* WHAT YOU HAVE TO DO: Using the data below, gather each line that includes the word "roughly".

[Data records]
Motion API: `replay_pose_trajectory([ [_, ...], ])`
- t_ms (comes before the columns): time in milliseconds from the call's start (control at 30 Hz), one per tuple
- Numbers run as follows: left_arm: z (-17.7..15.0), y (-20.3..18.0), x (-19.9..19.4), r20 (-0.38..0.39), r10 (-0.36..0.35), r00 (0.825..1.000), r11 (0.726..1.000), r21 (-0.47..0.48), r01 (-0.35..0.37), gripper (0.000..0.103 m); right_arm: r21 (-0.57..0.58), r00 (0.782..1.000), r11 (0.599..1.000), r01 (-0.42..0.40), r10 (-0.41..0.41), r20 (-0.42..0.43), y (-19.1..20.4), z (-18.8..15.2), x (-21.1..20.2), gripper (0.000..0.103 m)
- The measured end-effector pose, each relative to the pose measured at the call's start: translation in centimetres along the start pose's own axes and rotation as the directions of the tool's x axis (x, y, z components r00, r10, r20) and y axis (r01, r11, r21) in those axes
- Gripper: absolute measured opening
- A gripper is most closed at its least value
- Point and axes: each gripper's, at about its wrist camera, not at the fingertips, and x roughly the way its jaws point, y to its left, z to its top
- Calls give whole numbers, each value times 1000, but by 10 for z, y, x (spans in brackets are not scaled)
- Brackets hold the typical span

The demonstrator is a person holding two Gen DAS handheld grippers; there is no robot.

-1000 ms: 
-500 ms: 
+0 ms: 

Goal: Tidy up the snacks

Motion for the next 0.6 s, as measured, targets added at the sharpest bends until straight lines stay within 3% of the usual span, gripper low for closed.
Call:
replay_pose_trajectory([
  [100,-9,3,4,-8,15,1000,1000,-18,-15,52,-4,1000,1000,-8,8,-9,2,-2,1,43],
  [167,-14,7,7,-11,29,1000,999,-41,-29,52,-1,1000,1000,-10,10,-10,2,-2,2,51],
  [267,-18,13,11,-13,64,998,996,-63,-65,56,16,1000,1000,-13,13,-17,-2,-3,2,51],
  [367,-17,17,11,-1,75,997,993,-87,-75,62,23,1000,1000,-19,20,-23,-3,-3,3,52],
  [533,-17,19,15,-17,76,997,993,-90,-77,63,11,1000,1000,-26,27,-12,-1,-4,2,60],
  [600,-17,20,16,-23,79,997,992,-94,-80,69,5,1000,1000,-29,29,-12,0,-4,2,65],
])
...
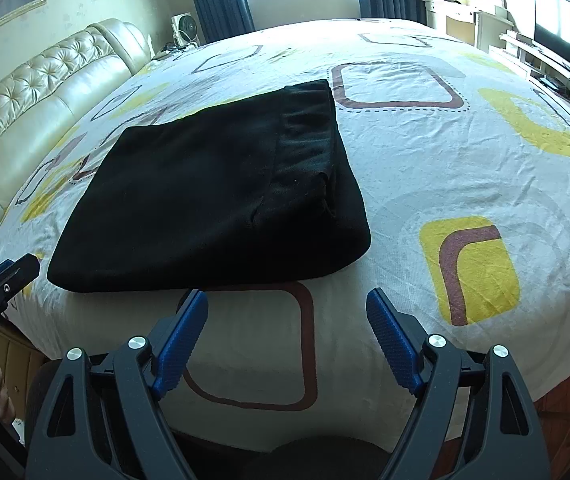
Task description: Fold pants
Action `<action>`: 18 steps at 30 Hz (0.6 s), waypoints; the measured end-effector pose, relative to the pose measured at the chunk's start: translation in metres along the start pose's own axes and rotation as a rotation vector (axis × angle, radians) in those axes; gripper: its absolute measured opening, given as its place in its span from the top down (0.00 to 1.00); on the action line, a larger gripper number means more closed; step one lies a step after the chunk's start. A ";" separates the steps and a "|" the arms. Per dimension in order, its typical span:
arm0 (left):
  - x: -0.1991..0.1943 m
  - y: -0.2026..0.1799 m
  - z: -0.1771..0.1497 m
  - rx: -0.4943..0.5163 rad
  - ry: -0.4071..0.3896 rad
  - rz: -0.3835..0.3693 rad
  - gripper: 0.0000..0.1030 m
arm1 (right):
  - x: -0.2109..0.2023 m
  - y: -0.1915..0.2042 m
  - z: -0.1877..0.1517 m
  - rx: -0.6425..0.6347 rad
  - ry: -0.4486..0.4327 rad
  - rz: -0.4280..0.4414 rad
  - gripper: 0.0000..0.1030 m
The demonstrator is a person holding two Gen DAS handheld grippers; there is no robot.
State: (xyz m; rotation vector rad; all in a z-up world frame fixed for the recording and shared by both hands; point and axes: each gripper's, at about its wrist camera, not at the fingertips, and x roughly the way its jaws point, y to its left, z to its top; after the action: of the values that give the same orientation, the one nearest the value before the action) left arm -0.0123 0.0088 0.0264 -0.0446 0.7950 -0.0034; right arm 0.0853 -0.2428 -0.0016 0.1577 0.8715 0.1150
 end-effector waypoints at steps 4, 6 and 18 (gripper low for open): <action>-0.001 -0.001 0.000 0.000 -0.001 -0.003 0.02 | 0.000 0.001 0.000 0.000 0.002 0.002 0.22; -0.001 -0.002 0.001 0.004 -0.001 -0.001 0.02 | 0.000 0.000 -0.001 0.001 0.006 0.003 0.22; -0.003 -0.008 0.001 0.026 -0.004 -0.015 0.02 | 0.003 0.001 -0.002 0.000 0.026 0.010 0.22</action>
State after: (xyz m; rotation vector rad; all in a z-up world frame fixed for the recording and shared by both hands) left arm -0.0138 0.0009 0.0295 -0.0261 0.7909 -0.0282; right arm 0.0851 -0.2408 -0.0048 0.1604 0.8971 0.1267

* REPLY TO THE EXERCISE:
- Point and axes: each gripper's, at about its wrist camera, not at the fingertips, and x roughly the way its jaws point, y to its left, z to its top
State: (xyz m; rotation vector rad; all in a z-up world frame fixed for the recording and shared by both hands; point and axes: each gripper's, at about its wrist camera, not at the fingertips, and x roughly the way its jaws point, y to its left, z to its top; after the action: of the values that give the same orientation, the one nearest the value before the action) left arm -0.0123 0.0088 0.0264 -0.0446 0.7950 -0.0034; right arm 0.0853 -0.2428 -0.0016 0.1577 0.8715 0.1150

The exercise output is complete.